-- INSTRUCTIONS FOR THE TASK --
In your copy, drop the images and return each record exactly as it stands.

-- GIVEN ENTRIES --
+===+
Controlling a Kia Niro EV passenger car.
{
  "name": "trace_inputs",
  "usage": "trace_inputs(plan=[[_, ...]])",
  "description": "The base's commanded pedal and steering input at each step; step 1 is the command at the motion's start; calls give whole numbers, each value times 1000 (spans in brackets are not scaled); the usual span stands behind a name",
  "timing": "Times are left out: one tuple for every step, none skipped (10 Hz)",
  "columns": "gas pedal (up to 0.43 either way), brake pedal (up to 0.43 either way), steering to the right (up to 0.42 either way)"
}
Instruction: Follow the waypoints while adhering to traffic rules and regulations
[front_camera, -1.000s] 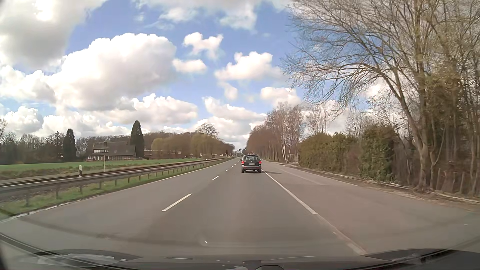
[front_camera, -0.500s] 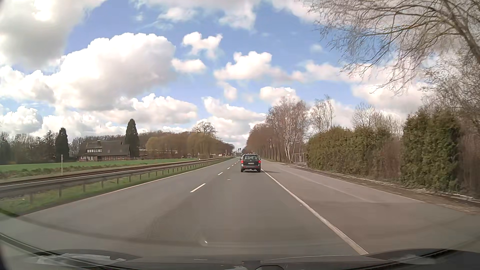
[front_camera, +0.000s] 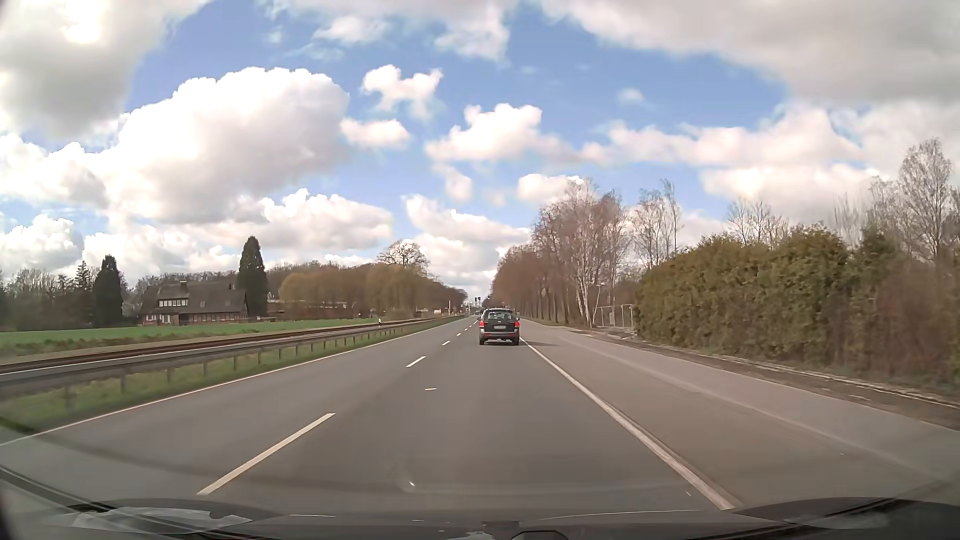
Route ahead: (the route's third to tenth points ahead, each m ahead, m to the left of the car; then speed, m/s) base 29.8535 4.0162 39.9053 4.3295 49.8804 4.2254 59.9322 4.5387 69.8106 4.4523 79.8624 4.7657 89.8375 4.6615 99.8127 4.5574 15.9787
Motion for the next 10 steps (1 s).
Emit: trace_inputs(plan=[[248,0,1],[248,0,1],[248,0,1],[248,0,-1],[248,0,-2],[248,0,-3],[228,0,-4],[197,0,-4],[177,0,-4],[169,0,-4]])
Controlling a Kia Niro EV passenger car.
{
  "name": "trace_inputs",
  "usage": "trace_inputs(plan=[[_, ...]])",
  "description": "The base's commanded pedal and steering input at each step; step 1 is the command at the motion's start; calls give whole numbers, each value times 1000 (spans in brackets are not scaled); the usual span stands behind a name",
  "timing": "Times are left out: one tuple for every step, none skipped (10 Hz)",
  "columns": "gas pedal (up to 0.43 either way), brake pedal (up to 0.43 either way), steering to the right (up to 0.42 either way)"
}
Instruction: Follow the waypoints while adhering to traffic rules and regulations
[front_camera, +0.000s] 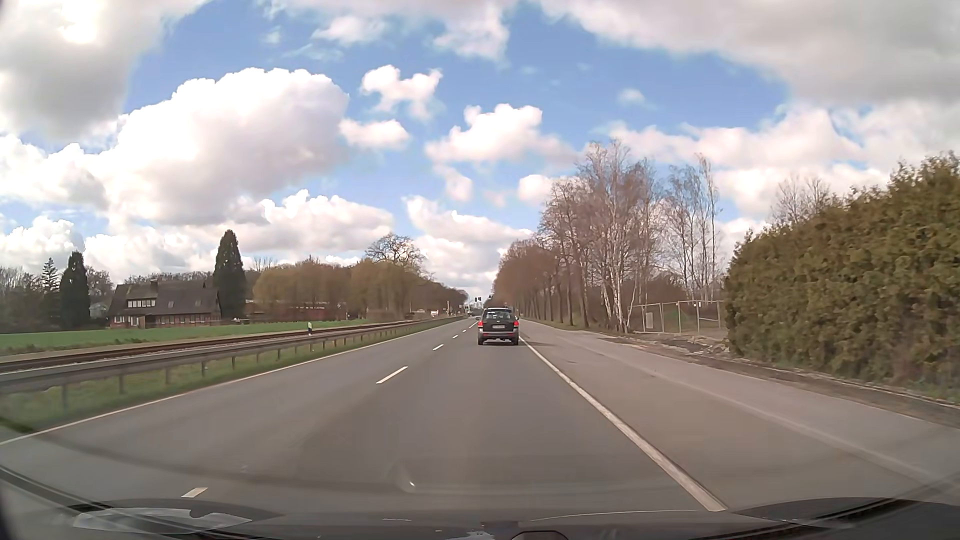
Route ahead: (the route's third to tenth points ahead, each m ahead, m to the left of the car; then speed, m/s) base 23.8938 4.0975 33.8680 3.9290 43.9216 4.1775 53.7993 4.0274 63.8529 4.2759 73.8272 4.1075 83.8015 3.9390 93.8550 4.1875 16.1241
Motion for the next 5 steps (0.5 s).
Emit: trace_inputs(plan=[[157,0,-4],[150,0,-4],[150,0,-4],[150,0,-4],[150,0,-3]])
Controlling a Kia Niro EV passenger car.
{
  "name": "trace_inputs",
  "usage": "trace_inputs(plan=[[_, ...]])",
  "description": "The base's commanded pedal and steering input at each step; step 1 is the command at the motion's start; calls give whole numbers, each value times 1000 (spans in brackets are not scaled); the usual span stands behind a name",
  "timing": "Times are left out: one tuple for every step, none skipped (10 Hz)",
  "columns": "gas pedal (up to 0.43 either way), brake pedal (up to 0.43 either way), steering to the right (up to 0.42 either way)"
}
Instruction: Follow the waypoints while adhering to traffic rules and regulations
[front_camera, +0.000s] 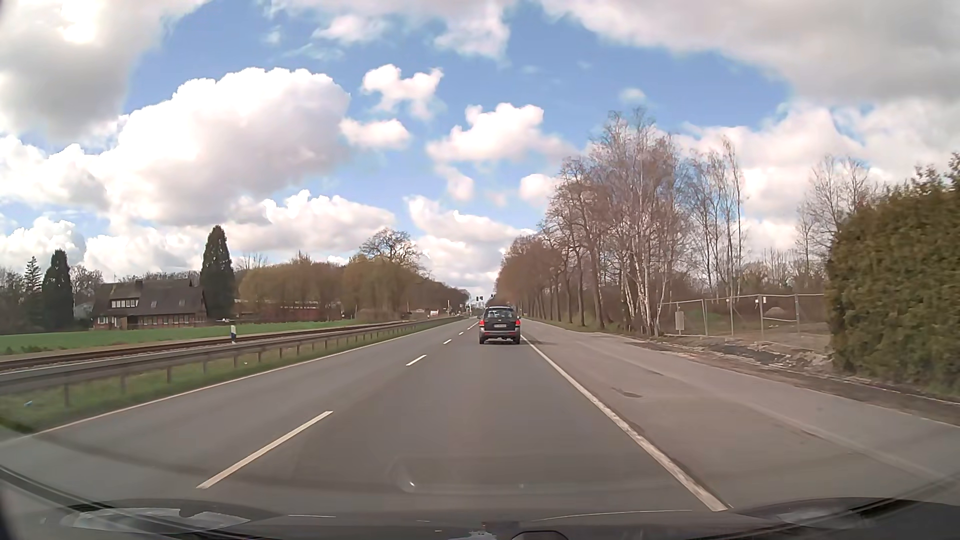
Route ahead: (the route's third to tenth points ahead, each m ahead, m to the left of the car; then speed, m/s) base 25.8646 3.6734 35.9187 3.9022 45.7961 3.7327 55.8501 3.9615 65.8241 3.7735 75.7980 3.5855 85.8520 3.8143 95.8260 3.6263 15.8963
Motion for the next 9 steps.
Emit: trace_inputs(plan=[[150,0,-3],[157,0,-3],[169,0,-3],[177,0,-3],[177,0,-3],[177,0,-3],[177,0,-3],[177,0,-2],[177,0,-2]])
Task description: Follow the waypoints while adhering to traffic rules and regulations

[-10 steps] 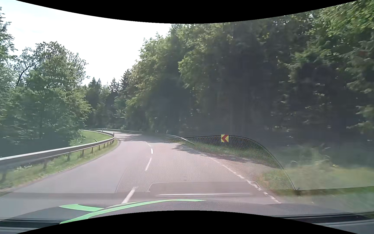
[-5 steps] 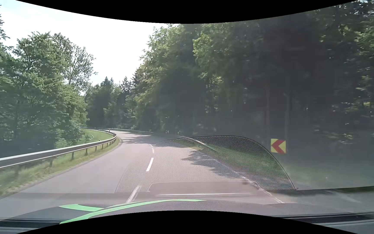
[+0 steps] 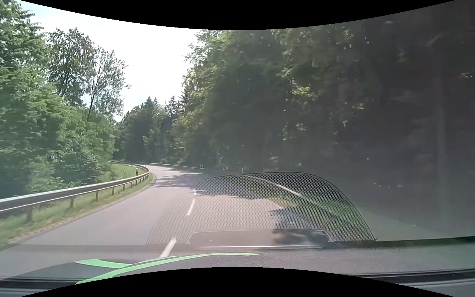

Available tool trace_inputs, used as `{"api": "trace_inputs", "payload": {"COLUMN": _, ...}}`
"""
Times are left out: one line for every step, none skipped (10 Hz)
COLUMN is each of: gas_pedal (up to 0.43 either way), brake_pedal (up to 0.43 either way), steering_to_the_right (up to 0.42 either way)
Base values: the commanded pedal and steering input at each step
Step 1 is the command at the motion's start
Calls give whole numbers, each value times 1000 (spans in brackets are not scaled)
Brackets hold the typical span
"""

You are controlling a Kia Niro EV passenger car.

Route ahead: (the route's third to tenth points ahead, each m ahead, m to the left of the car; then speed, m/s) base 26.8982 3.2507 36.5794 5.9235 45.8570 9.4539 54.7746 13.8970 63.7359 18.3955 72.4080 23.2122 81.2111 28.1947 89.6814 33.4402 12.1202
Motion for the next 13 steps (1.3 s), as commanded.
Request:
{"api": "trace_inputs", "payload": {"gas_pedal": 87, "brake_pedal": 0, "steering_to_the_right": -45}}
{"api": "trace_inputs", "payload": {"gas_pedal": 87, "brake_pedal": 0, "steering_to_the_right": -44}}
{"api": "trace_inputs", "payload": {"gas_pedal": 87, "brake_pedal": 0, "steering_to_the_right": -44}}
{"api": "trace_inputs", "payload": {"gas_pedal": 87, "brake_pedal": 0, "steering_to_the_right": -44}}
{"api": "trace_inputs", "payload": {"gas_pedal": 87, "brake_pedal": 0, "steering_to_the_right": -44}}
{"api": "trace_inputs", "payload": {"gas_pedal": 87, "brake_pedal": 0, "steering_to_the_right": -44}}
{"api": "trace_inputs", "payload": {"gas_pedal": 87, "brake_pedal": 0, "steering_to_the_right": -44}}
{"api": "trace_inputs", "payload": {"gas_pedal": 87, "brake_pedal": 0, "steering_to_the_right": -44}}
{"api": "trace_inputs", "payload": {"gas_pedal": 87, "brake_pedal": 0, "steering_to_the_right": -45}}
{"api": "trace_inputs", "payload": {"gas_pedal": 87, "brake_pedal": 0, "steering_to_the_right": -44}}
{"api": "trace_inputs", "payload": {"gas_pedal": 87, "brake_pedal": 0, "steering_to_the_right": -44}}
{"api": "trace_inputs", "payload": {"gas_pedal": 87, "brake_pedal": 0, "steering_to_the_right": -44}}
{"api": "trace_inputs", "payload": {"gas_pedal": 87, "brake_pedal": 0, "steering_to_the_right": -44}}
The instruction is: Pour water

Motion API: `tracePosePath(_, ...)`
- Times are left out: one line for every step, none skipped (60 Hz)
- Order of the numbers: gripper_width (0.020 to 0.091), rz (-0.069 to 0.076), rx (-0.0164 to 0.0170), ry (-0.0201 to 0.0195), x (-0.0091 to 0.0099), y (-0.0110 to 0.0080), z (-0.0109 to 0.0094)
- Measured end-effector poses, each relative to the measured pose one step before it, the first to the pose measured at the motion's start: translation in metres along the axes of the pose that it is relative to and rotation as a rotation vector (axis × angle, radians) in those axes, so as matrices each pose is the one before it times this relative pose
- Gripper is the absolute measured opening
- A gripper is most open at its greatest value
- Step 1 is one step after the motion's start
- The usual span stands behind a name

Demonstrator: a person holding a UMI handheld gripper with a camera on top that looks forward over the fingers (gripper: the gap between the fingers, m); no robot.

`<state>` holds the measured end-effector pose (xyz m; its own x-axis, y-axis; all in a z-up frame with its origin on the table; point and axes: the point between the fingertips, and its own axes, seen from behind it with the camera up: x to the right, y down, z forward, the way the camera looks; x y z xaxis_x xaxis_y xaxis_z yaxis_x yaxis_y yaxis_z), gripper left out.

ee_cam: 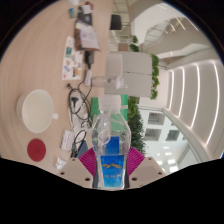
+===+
-- RESPONSE --
Controlling a Kia Niro EV passenger car.
{
  "name": "trace_inputs",
  "usage": "trace_inputs(plan=[[_, ...]])",
  "description": "The base's commanded pedal and steering input at each step; step 1 is the command at the motion's start; calls give whole numbers, each value times 1000 (spans in brackets are not scaled); the usual span stands behind a name",
  "timing": "Times are left out: one tuple for every step, none skipped (10 Hz)",
  "columns": "gas pedal (up to 0.43 either way), brake pedal (up to 0.43 either way), steering to the right (up to 0.42 either way)"
}
Instruction: Follow the waypoints while adhering to traffic rules and regulations
[front_camera, -1.000s] 
[front_camera, -0.500s] 
[front_camera, +0.000s] 
Route ahead: (the route's third to tenth points ahead, each m ahead, m to the left of the car; then speed, m/s) base 29.8535 4.0162 39.9053 4.3295 49.8804 4.2254 59.9322 4.5387 69.8106 4.4523 79.8624 4.7657 89.8375 4.6615 99.8127 4.5574 15.9787
Motion for the next 10 steps (1 s).
Emit: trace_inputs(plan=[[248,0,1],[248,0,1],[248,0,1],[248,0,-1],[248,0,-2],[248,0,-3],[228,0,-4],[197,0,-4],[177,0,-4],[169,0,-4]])
Controlling a Kia Niro EV passenger car.
{
  "name": "trace_inputs",
  "usage": "trace_inputs(plan=[[_, ...]])",
  "description": "The base's commanded pedal and steering input at each step; step 1 is the command at the motion's start; calls give whole numbers, each value times 1000 (spans in brackets are not scaled); the usual span stands behind a name",
  "timing": "Times are left out: one tuple for every step, none skipped (10 Hz)",
  "columns": "gas pedal (up to 0.43 either way), brake pedal (up to 0.43 either way), steering to the right (up to 0.42 either way)"
}
Instruction: Follow the waypoints while adhering to traffic rules and regulations
[front_camera, +0.000s] 
Route ahead: (the route's third to tenth points ahead, each m ahead, m to the left of the car; then speed, m/s) base 23.8938 4.0975 33.8680 3.9290 43.9216 4.1775 53.7993 4.0274 63.8529 4.2759 73.8272 4.1075 83.8015 3.9390 93.8550 4.1875 16.1241
Motion for the next 5 steps (0.5 s).
Emit: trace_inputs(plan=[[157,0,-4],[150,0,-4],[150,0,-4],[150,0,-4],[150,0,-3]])
Controlling a Kia Niro EV passenger car.
{
  "name": "trace_inputs",
  "usage": "trace_inputs(plan=[[_, ...]])",
  "description": "The base's commanded pedal and steering input at each step; step 1 is the command at the motion's start; calls give whole numbers, each value times 1000 (spans in brackets are not scaled); the usual span stands behind a name",
  "timing": "Times are left out: one tuple for every step, none skipped (10 Hz)",
  "columns": "gas pedal (up to 0.43 either way), brake pedal (up to 0.43 either way), steering to the right (up to 0.42 either way)"
}
Instruction: Follow the waypoints while adhering to traffic rules and regulations
[front_camera, +0.000s] 
Route ahead: (the route's third to tenth points ahead, each m ahead, m to the left of the car; then speed, m/s) base 25.8646 3.6734 35.9187 3.9022 45.7961 3.7327 55.8501 3.9615 65.8241 3.7735 75.7980 3.5855 85.8520 3.8143 95.8260 3.6263 15.8963
Motion for the next 9 steps.
Emit: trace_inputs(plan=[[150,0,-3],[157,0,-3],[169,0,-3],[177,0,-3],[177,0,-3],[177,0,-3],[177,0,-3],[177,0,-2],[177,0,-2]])
Task description: Follow the waypoints while adhering to traffic rules and regulations

[-10 steps] 
[-5 steps] 
[+0 steps] 

Available tool trace_inputs, used as `{"api": "trace_inputs", "payload": {"COLUMN": _, ...}}`
"""
Times are left out: one line for every step, none skipped (10 Hz)
COLUMN is each of: gas_pedal (up to 0.43 either way), brake_pedal (up to 0.43 either way), steering_to_the_right (up to 0.42 either way)
Base values: the commanded pedal and steering input at each step
Step 1 is the command at the motion's start
Calls give whole numbers, each value times 1000 (spans in brackets are not scaled)
Brackets hold the typical span
"""

You are controlling a Kia Niro EV passenger car.

Route ahead: (the route's third to tenth points ahead, each m ahead, m to the left of the car; then speed, m/s) base 26.8982 3.2507 36.5794 5.9235 45.8570 9.4539 54.7746 13.8970 63.7359 18.3955 72.4080 23.2122 81.2111 28.1947 89.6814 33.4402 12.1202
Motion for the next 13 steps (1.3 s), as commanded.
Request:
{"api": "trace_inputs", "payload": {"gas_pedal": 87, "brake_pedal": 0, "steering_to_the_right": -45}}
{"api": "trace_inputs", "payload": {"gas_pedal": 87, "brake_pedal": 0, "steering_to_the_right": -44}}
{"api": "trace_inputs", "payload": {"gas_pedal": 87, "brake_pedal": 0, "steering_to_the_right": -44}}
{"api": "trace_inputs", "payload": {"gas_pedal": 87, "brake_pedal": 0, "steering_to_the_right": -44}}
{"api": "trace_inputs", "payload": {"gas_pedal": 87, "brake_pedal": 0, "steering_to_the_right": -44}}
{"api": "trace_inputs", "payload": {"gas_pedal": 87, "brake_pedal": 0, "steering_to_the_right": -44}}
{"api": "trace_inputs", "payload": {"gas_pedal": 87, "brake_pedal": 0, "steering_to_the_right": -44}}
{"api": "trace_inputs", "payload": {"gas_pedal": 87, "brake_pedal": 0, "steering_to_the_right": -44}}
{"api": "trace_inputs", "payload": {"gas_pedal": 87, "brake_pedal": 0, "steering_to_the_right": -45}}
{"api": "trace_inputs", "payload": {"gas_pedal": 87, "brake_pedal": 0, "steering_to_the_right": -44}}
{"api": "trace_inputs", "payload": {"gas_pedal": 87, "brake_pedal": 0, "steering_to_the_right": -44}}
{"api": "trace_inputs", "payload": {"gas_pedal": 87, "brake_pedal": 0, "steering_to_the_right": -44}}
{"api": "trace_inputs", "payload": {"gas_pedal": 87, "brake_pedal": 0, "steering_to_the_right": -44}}
The instruction is: Pour water

Motion API: `tracePosePath(_, ...)`
- Times are left out: one line for every step, none skipped (60 Hz)
- Order of the numbers: gripper_width (0.020 to 0.091), rz (-0.069 to 0.076), rx (-0.0164 to 0.0170), ry (-0.0201 to 0.0195), x (-0.0091 to 0.0099), y (-0.0110 to 0.0080), z (-0.0109 to 0.0094)
- Measured end-effector poses, each relative to the measured pose one step before it, the first to the pose measured at the motion's start: translation in metres along the axes of the pose that it is relative to and rotation as a rotation vector (axis × angle, radians) in those axes, so as matrices each pose is the one before it times this relative pose
- Gripper is the absolute measured opening
- A gripper is most open at its greatest value
- Step 1 is one step after the motion's start
- The usual span stands behind a name

Demonstrator: a person holding a UMI handheld gripper with a camera on top that looks forward over the fingers (gripper: the gap between the fingers, m); no robot.

`<state>` holds the measured end-effector pose (xyz m; its own x-axis, y-axis; all in a z-up frame with its origin on the table; point and axes: the point between the fingertips, and its own axes, seen from behind it with the camera up: x to the right, y down, z forward, the way the camera looks; x y z xaxis_x xaxis_y xaxis_z yaxis_x yaxis_y yaxis_z), gripper left out.

ee_cam: 

Work on the exercise is now finished.